In [1]:
import sys
import os
import numpy as np
import pandas as pd
from sklearn.metrics import confusion_matrix, accuracy_score, recall_score, precision_score, f1_score

PROJ_ROOT = os.path.abspath(os.path.join(os.getcwd(), ".."))
if PROJ_ROOT not in sys.path:
    sys.path.insert(0, PROJ_ROOT)

from src.dataset import Dataset

from src.models.xgboost import XGBoost
pd.set_option("display.width", 1000)
pd.set_option("display.expand_frame_repr", False)

In [2]:
dataset = Dataset()
f_train, f_test, l_train, l_test = dataset.split_data(target_column='LUNG_CANCER')

In [3]:
xgb = XGBoost(
    reg_lambda=1.0,
    gamma=1.0,
    max_depth=5,
    lr=0.5,
    n_estimators=50,
)
xgb.fit(f_train, l_train)

print(xgb.score(f_train, l_train))
print(xgb.score(f_test, l_test))

0.9363636363636364
0.875


In [4]:
X_train, X_test = f_train, f_test
y_train, y_test = l_train, l_test

if "l_test" in globals():
    y_test = np.array(l_test).ravel()
elif "y_test" in globals():
    y_test = np.array(y_test).ravel()


if "f_test" in globals():
    X_ = f_test
elif "X_test" in globals():
    X_ = X_test

y_pred_raw = xgb.predict(X_)
y_pred_raw = np.array(y_pred_raw)

# TH 1: (n,2) -> argmax
if y_pred_raw.ndim == 2 and y_pred_raw.shape[1] >= 2:
    y_pred = np.argmax(y_pred_raw, axis=1)

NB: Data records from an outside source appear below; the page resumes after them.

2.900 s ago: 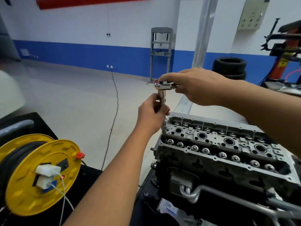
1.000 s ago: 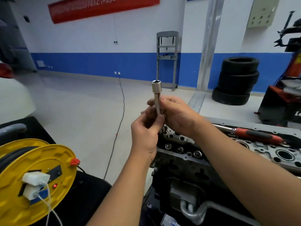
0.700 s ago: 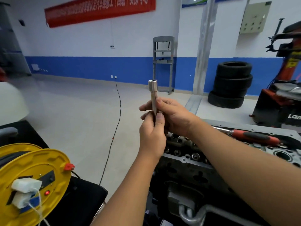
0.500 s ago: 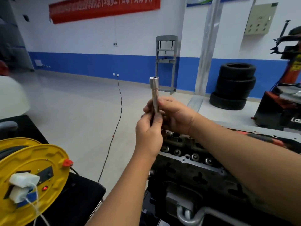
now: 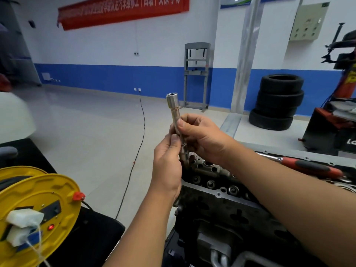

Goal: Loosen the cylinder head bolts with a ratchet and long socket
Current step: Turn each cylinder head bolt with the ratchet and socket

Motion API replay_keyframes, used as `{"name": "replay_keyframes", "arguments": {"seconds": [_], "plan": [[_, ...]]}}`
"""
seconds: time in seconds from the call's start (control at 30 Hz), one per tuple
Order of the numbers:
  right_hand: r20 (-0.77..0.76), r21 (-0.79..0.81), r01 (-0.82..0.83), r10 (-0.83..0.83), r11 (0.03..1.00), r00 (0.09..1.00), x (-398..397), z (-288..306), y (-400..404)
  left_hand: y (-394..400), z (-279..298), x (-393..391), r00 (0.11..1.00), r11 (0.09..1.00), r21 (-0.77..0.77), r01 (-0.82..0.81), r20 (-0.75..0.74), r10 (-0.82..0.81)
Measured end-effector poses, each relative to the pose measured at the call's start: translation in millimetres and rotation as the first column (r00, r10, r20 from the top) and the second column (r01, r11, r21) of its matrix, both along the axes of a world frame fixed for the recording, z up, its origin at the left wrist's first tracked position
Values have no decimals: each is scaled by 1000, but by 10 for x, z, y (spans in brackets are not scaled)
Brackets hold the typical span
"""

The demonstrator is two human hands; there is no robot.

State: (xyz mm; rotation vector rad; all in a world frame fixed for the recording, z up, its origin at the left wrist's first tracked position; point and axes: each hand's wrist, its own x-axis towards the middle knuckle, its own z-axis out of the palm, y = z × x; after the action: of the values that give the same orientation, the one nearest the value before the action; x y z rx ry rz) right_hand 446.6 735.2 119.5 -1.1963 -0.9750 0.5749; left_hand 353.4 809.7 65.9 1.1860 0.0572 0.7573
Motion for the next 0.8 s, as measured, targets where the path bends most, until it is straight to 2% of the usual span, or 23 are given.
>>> {"name": "replay_keyframes", "arguments": {"seconds": [0.1,0.2,0.33,0.43,0.63,0.8], "plan": [[32,-37,-39,40,999,999,4,44,-75,-4,1,1,1000,1000,18,-12,-18,12],[-1,-77,-100,100,992,995,23,97,-139,35,31,0,998,997,43,-58,-1,58],[-56,-16,-134,133,991,990,-28,106,-104,-51,58,44,982,978,91,-186,64,180],[-42,7,-118,119,993,992,-39,108,-62,-141,3,91,955,954,107,-281,130,266],[-47,-26,-132,131,991,990,-29,137,-163,-168,-28,27,991,994,98,-51,131,38],[-116,49,-245,249,968,962,-89,148,-97,-123,-16,-29,980,988,65,-141,152,130]]}}
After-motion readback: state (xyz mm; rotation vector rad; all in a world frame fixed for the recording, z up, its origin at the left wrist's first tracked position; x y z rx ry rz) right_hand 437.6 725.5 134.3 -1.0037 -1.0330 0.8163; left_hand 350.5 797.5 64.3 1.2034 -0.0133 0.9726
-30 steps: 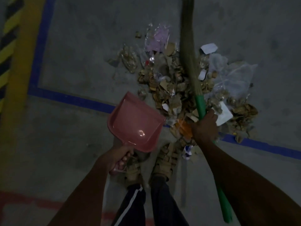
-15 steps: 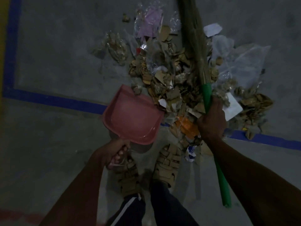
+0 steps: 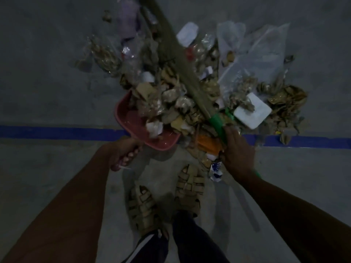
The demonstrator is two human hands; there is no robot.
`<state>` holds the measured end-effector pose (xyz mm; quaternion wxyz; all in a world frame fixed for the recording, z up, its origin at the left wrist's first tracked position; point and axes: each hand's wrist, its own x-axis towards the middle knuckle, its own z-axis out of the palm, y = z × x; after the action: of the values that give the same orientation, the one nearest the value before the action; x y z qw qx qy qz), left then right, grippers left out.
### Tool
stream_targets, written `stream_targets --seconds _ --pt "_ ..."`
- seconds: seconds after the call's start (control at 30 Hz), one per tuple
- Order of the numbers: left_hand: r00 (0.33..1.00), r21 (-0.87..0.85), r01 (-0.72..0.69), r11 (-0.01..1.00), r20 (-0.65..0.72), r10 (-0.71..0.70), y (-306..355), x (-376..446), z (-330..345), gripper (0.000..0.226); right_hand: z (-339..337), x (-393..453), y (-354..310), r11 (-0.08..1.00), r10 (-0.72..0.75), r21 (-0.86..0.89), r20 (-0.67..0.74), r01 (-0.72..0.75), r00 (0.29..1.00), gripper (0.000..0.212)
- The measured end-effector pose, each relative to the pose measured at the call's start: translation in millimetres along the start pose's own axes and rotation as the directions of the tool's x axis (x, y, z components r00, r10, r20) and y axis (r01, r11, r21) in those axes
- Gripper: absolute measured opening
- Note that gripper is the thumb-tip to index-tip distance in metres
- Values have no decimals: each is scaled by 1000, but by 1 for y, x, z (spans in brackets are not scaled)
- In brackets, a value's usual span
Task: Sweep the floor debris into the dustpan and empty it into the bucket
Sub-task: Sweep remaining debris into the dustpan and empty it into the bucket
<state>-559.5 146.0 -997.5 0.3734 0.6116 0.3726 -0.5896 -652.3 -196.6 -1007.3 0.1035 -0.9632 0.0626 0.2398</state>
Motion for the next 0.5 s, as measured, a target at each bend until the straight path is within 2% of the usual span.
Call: stream_targets --seconds 0.07,0.17,0.27,0.4,0.5 --pt "1000 13 -14 1000 -1 14 -1 1 -2 40 -2 -7 1 998 -68 18 -11 68 998 82" --pt "999 26 -34 999 3 34 -2 1 -2 40 -5 -13 2 995 -75 64 -66 79 995 75" --pt "999 48 -40 998 -4 40 -3 2 2 38 -2 -17 4 991 50 127 -136 -33 989 65" --pt "999 51 -51 997 0 51 -6 7 7 35 0 -15 15 970 221 143 -200 -195 954 80" --pt "997 39 -77 996 19 76 -5 11 12 35 1 -11 18 951 295 153 -180 -270 938 85"
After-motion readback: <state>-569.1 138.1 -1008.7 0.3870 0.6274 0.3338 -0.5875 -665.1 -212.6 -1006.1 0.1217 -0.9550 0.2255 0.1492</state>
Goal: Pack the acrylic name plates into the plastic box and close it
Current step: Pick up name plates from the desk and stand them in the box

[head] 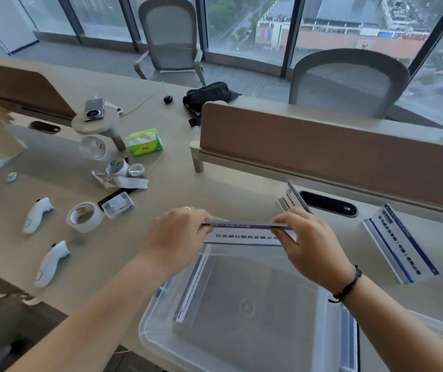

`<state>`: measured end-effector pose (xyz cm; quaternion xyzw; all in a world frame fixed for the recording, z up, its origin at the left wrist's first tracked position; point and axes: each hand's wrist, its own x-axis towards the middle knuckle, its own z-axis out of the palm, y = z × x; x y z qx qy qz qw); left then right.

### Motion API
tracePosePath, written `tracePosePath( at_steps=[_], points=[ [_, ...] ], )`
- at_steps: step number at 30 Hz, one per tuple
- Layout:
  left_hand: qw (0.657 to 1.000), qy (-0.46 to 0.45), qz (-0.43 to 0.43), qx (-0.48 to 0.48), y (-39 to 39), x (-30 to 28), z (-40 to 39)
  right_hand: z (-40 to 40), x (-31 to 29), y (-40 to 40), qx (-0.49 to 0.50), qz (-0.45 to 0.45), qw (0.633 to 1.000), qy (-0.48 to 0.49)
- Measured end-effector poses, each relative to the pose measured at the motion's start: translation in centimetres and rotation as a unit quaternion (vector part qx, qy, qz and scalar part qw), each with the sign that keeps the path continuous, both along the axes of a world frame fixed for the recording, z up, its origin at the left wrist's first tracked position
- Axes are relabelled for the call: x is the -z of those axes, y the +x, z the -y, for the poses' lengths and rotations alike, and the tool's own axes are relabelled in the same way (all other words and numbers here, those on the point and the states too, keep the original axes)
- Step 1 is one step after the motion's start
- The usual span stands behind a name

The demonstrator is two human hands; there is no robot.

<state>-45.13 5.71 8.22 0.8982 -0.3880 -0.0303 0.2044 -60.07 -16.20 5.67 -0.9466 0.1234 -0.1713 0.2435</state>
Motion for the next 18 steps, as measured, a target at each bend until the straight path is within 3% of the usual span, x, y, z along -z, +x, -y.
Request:
tracePosePath(
  at_steps=[12,18],
  points=[
    [0.989,0.127,-0.078,-0.021,-6.7,5.7,-2.8,-1.1,6.2,-1.0,-0.078,-0.108,0.991,0.027],
    [0.970,0.177,-0.164,-0.015,-8.4,9.0,-3.4,-1.7,9.3,0.5,-0.122,-0.175,0.977,-0.006]
  ],
)
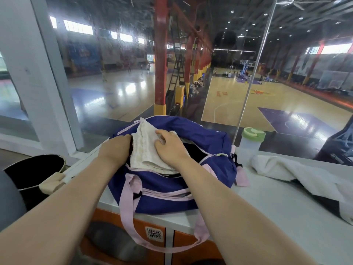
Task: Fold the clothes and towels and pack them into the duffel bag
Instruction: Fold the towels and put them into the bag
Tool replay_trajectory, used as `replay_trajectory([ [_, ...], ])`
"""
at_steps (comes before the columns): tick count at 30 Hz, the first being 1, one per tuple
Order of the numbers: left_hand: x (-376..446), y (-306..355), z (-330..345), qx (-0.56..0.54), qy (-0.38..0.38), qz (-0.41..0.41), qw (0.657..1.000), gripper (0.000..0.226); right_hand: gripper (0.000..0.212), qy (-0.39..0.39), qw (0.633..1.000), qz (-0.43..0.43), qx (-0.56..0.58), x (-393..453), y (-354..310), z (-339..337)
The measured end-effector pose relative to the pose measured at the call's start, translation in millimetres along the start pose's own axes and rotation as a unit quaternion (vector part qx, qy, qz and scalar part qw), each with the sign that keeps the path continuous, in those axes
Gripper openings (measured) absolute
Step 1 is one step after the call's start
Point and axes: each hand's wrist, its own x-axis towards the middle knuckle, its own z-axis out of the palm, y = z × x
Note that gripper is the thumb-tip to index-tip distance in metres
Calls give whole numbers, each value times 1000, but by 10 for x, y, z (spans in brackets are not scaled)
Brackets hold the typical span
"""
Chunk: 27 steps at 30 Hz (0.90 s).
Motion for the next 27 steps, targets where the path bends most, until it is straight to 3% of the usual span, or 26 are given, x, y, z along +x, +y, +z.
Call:
replay_trajectory([
  [4,-12,-71,8,-126,12,-85,988,1,35,11,1000,-1,15,-29,-2,-3],
  [8,-21,0,-10,-182,50,-96,977,17,22,31,998,-8,46,-82,11,8],
  [12,89,38,-101,-283,118,-118,944,19,39,30,994,-99,28,-172,-48,84],
  [15,154,127,-248,-342,192,-101,914,20,57,-22,992,-116,-50,-154,-64,180],
  [22,152,505,-440,-313,247,-12,917,31,85,-54,952,-26,-300,254,-322,532],
  [27,96,316,-400,-313,259,-33,913,33,74,-88,956,98,-262,464,-340,742],
])
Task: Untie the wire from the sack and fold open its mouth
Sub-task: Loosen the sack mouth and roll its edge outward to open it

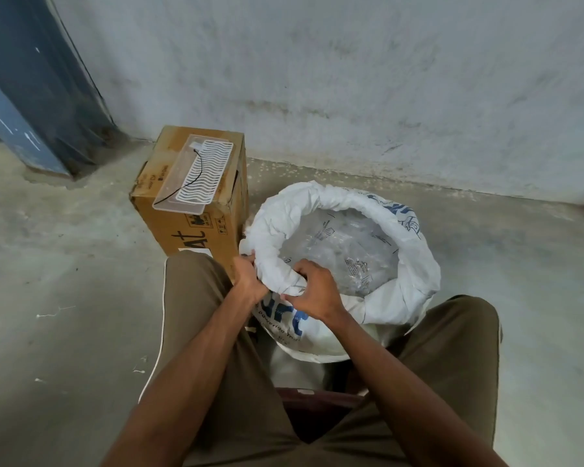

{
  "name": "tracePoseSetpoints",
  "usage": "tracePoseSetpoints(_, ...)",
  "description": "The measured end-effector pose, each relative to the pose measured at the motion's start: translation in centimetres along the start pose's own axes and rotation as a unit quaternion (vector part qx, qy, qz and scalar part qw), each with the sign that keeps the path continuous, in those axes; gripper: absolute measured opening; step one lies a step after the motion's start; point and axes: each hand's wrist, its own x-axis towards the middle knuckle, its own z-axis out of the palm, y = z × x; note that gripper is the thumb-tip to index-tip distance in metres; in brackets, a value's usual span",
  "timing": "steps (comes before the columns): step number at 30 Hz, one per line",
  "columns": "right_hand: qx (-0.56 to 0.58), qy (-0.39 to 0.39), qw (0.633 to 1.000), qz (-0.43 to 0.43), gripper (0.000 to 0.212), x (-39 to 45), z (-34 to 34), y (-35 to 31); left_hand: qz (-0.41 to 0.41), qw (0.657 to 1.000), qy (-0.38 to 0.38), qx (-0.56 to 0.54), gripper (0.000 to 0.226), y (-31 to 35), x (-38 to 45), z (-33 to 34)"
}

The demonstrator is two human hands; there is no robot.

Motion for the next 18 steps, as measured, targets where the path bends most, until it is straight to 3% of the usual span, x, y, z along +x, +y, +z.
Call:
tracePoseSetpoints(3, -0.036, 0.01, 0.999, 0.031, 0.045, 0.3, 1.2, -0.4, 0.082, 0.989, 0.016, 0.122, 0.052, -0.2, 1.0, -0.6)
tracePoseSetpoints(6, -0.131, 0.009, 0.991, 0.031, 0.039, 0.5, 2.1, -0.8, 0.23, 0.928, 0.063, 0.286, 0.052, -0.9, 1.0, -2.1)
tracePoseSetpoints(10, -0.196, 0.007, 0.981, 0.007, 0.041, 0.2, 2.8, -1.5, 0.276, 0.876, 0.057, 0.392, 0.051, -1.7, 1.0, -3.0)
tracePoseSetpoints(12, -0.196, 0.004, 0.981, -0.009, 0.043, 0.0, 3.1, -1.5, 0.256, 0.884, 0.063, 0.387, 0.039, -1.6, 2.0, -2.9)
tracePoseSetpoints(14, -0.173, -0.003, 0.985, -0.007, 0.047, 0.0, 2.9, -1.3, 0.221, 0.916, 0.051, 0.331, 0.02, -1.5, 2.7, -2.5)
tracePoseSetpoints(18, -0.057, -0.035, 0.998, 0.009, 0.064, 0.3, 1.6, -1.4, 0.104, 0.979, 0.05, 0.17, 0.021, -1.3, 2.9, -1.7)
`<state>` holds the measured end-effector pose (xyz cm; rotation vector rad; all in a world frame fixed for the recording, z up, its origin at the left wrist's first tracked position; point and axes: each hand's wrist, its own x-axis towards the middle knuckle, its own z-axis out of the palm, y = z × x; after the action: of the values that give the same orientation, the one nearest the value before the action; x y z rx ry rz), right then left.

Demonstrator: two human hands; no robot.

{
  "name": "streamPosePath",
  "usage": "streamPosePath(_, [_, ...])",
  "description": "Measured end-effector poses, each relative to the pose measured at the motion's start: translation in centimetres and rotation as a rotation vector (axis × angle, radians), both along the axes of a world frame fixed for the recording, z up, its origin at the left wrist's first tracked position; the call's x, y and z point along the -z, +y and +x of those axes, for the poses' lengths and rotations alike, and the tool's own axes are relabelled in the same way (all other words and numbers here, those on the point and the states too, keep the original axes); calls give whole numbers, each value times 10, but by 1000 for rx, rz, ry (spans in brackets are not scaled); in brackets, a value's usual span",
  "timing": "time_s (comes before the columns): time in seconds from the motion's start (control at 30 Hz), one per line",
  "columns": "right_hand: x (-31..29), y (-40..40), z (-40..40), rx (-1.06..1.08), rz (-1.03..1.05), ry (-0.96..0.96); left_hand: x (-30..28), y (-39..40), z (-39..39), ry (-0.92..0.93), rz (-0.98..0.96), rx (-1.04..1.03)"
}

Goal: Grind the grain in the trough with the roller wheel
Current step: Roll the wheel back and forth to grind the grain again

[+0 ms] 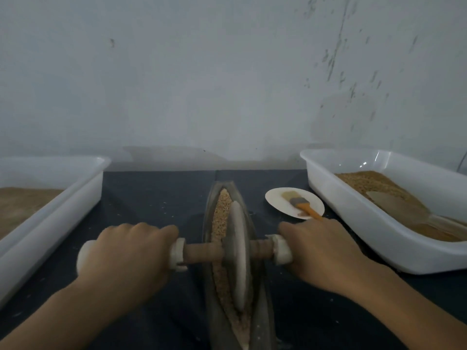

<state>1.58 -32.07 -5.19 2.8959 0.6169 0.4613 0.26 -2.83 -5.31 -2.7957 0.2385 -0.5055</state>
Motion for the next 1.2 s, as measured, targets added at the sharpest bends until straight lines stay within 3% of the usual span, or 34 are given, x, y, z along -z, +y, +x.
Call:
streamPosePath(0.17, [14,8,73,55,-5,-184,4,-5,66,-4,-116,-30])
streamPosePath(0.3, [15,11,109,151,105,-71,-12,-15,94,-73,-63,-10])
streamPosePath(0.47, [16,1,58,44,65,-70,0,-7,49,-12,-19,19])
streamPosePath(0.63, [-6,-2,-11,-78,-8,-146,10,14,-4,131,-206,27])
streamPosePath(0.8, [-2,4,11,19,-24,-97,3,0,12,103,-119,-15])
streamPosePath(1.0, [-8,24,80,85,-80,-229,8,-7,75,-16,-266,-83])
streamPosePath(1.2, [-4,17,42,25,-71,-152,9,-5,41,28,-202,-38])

# TH 2: (n,) float -> threshold 0.5 nếu không phải {0,1}
elif y_pred_raw.ndim == 1 and np.issubdtype(y_pred_raw.dtype, np.floating):
    uniq = set(np.unique(y_pred_raw).tolist())
    if not uniq.issubset({0.0, 1.0}):
        y_pred = (y_pred_raw >= 0.5).astype(int)
    else:
        y_pred = y_pred_raw.astype(int)

# TH 3: label
else:
    y_pred = y_pred_raw.ravel().astype(int)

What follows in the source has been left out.